Repeat the data as given. Images do not go in the copy.

----------

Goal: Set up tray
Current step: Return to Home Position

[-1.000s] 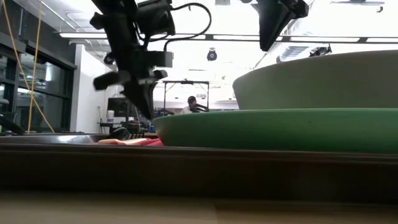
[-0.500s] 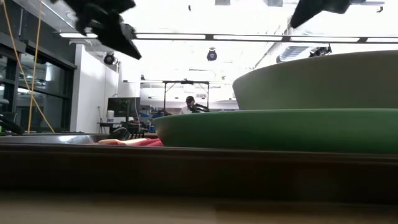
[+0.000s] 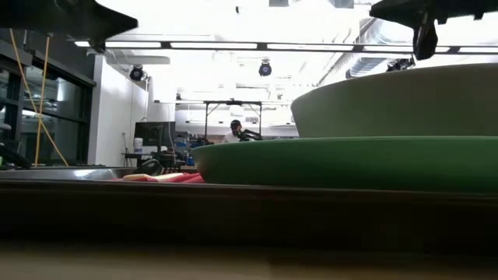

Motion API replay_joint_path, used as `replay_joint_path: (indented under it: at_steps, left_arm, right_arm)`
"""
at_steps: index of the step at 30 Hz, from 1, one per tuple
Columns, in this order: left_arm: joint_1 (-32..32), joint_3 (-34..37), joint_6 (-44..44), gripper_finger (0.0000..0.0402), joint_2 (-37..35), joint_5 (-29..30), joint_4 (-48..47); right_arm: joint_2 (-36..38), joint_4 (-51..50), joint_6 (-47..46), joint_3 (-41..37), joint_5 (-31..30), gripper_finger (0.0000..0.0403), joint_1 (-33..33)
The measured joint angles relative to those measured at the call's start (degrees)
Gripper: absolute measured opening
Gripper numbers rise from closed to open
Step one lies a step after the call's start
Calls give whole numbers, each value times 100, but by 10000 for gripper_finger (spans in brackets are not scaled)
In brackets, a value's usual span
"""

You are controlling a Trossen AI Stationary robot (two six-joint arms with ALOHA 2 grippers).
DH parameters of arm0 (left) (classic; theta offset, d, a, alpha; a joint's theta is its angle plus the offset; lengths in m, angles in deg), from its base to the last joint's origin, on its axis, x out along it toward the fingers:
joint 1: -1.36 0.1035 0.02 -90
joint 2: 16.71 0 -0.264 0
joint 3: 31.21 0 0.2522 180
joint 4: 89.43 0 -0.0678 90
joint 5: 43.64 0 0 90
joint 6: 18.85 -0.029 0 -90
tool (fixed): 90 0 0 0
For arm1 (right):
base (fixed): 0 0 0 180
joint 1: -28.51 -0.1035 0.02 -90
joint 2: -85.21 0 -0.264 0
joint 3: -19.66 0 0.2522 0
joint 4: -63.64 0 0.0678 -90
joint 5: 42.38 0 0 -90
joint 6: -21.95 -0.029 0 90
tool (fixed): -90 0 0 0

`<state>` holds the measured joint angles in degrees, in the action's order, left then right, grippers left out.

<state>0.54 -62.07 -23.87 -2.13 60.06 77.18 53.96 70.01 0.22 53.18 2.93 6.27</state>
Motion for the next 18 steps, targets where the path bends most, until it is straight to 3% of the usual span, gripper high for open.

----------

> [WRITTEN REPLY]
Goal: Set up tray
Current step: Return to Home Position

[-1.000s] 
[-0.500s] 
[+0.000s] 

Motion API replay_joint_path, used as `replay_joint_path: (indented under it: at_steps, left_arm, right_arm)`
"""
at_steps: index of the step at 30 Hz, from 1, one per tuple
Columns, in this order: left_arm: joint_1 (-32..32), joint_3 (-34..37), joint_6 (-44..44), gripper_finger (0.0000..0.0402), joint_2 (-37..35), joint_5 (-29..30), joint_4 (-48..47); right_arm: joint_2 (-36..38), joint_4 (-51..50), joint_6 (-47..46), joint_3 (-41..37), joint_5 (-31..30), gripper_finger (0.0000..0.0403), joint_1 (-33..33)
The measured joint angles relative to those measured at the call's start (degrees)
Gripper: absolute measured opening
Gripper numbers rise from closed to open
Step one lies a step after the call's start
Calls give whole numbers, each value times 100, but by 10000 for gripper_finger (spans in brackets are not scaled)
In brackets, a value's usual span
"""

You are controlling a Trossen AI Stationary robot (two six-joint arms with ALOHA 2 grippers).
DH parameters of arm0 (left) (classic; theta offset, d, a, alpha; a joint's theta is its angle plus the offset; lengths in m, angles in deg), from its base to the last joint's origin, on its axis, x out along it toward the fingers:
joint 1: -1.36 0.1035 0.02 -90
joint 2: 16.71 0 -0.264 0
joint 3: 31.21 0 0.2522 180
joint 4: 89.43 0 -0.0678 90
joint 5: 43.64 0 0 90
joint 6: 18.85 -0.029 0 -90
tool (fixed): 90 0 0 0
For arm1 (right):
base (fixed): 0 0 0 180
joint 1: -28.51 -0.1035 0.02 -90
joint 2: -85.21 0 -0.264 0
joint 3: -19.66 0 0.2522 0
joint 4: -63.64 0 0.0678 -90
joint 5: 42.38 0 0 -90
joint 6: -21.95 -0.029 0 90
tool (fixed): -90 0 0 0

`<state>` holds the measured joint angles in degrees, in the action's order, left then right, grippers left out.

<state>0.54 -62.07 -23.87 -2.13 60.06 77.18 53.96 70.01 0.22 53.18 2.93 6.27</state>
Motion for the next 18 steps, targets where the path bends most, until it is straight to 3% of the usual span, gripper high for open.

The output requires no further additions.